Exercise: What lines in the listing include "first"? Return a copy of each.

[[ Collected material, beginning ]]

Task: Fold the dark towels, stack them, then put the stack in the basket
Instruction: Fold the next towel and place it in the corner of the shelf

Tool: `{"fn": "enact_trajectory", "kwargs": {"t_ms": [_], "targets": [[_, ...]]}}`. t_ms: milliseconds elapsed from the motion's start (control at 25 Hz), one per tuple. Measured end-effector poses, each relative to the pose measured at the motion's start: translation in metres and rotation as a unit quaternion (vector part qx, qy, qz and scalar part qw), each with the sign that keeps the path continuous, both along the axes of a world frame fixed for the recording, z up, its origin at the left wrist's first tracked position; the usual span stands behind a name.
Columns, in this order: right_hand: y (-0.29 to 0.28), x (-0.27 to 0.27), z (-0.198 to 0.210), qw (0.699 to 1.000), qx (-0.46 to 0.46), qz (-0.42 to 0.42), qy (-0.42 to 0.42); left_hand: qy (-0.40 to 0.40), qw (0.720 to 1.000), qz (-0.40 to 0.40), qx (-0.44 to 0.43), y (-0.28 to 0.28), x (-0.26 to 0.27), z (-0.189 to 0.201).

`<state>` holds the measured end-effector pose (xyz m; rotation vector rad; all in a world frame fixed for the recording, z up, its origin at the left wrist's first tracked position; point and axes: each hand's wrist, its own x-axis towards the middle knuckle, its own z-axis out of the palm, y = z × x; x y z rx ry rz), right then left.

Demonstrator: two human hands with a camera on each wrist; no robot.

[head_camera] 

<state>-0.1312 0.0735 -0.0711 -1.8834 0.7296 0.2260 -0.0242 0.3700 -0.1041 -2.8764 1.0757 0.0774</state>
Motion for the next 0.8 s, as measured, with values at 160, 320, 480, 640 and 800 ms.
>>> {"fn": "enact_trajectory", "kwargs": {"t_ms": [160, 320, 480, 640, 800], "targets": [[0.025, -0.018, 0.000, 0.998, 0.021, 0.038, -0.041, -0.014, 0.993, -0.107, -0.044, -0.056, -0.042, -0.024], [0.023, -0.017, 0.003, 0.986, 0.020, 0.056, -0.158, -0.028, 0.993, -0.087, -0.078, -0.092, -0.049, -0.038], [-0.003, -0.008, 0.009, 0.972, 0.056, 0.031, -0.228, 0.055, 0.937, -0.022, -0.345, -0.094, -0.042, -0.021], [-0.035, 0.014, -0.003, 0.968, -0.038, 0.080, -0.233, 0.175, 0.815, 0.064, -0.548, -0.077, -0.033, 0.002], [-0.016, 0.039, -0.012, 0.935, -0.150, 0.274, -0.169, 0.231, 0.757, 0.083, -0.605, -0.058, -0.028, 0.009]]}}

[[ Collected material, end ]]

Response to the exercise:
Tool: `{"fn": "enact_trajectory", "kwargs": {"t_ms": [_], "targets": [[_, ...]]}}`. t_ms: milliseconds elapsed from the motion's start (control at 25 Hz), one per tuple. Measured end-effector poses, each relative to the pose measured at the motion's start: translation in metres and rotation as a unit quaternion (vector part qx, qy, qz and scalar part qw), each with the sign that keeps the path continuous, both along the axes of a world frame fixed for the recording, z up, its origin at the left wrist's first tracked position; the usual span stands behind a name.
`<state>` holds the measured end-effector pose (xyz m; rotation vector rad; all in a world frame fixed for the recording, z up, its origin at the left wrist's first tracked position; point and axes: each hand's wrist, its own x-axis towards the middle knuckle, its own z-axis out of the palm, y = z × x; x y z rx ry rz), right then left.

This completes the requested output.